Primo Levi est un des rares témoins que je lis et relis. Il apprend beaucoup sur le Lager, sur l’histoire de la réception des témoignages. Surtout, son exceptionnelle lucidité oblige sans cesse à penser le passé et le présent, sans mentir et se mentir.
Annette Wieviorka, historienne
[1] Primo Levi, Si c’est un homme, Paris, Julliard, 1987, p. 76-77. Sur les premiers récits, leur abondance, leur réception, je me permets de renvoyer à Déportation et génocide. Entre la mémoire et l’oubli, Plon, 1992, pp.161-190.
[2] Dans son récit, Primo Levi désigne les déportés les plus éloignés de leur humanité, condamnés à survivre au prix d’une grande déchéance physique et psychologique, sous le nom de Muselmänner, comme on le faisait dans le camp d’Auschwitz. Le terme est traduit par « musulmans » dans la version française.

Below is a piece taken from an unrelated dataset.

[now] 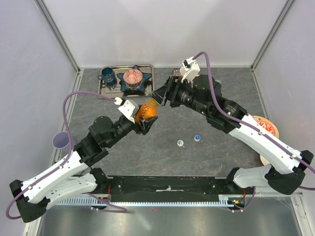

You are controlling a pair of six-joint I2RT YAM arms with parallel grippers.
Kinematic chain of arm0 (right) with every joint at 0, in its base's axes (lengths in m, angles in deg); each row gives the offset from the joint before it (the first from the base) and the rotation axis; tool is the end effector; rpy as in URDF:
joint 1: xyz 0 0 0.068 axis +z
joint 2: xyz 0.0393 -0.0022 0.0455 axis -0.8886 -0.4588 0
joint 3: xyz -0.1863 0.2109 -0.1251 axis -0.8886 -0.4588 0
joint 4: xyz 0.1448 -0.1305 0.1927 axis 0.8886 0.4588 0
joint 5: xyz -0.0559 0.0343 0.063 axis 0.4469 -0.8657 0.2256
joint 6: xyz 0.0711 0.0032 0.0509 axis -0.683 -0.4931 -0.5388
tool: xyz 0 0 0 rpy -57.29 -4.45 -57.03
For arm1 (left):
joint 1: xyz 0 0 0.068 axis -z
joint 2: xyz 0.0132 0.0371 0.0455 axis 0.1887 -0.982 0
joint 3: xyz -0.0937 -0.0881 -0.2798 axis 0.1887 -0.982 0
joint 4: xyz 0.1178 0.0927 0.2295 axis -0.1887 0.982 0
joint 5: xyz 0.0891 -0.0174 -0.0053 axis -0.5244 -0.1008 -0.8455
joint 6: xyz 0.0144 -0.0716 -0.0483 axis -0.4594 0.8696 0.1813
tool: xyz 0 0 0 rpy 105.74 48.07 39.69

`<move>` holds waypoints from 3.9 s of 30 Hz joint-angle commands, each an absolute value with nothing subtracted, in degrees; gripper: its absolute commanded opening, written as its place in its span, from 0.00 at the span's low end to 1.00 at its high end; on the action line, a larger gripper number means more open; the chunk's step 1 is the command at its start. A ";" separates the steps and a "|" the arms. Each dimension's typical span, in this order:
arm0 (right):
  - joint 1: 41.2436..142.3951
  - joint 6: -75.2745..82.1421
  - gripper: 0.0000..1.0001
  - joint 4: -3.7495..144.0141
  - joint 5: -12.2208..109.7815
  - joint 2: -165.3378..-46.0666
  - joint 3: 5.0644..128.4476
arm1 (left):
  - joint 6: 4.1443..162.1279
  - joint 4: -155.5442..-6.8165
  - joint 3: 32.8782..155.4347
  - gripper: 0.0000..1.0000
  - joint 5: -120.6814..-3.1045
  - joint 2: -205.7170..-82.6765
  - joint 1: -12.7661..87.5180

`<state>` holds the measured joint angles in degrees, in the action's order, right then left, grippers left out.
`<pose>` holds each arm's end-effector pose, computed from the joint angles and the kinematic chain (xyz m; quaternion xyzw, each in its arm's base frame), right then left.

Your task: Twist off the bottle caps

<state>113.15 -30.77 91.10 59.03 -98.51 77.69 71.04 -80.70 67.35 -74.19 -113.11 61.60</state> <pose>0.2098 0.2486 0.4937 -0.0478 0.7582 0.4535 0.4661 0.1396 -0.1621 0.3950 0.2754 0.6332 -0.2847 0.6649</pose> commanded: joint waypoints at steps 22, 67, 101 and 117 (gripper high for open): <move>113.23 -31.41 0.58 88.08 54.93 -99.59 74.36 | 66.81 -86.37 66.11 0.40 -77.54 -113.70 62.03; 113.23 -8.22 0.00 85.11 27.08 -89.93 73.58 | 99.20 -97.40 78.15 0.40 -6.82 -123.80 53.34; 113.23 -5.22 0.57 84.56 15.97 -80.61 71.79 | 104.76 -103.02 79.02 0.27 0.00 -129.89 51.48; 113.23 -12.85 0.95 91.76 45.59 -86.31 81.03 | 79.21 -73.03 83.60 0.28 -27.67 -124.96 52.53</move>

[3] Giorgio Agamben, Ce qui reste d’Auschwitz, traduit de l’italien par Pierre Alferi, Rivage, 2003, p. 10.
[4] Primo Levi, Les Naufragés et les rescapés. Quarante ans après Auschwitz, traduit de l’italien par André Maugé, Arcades, Gallimard, 1989, p. 42.
[5] Primo Levi, Si c’est un homme, op.cit., p. 118.
[6] Primo Levi, Les naufragés…, op.cit., p. 82
[7] Si c’est un homme, op.cit.,pp. 115-117.
[8] Primo Levi, Le devoir de mémoire, Entretien avec Anna Bravo et Federico Cereja, traduit de l’italien par Joël Gayraud, Editions Mille et une nuit, 1995, p. 40.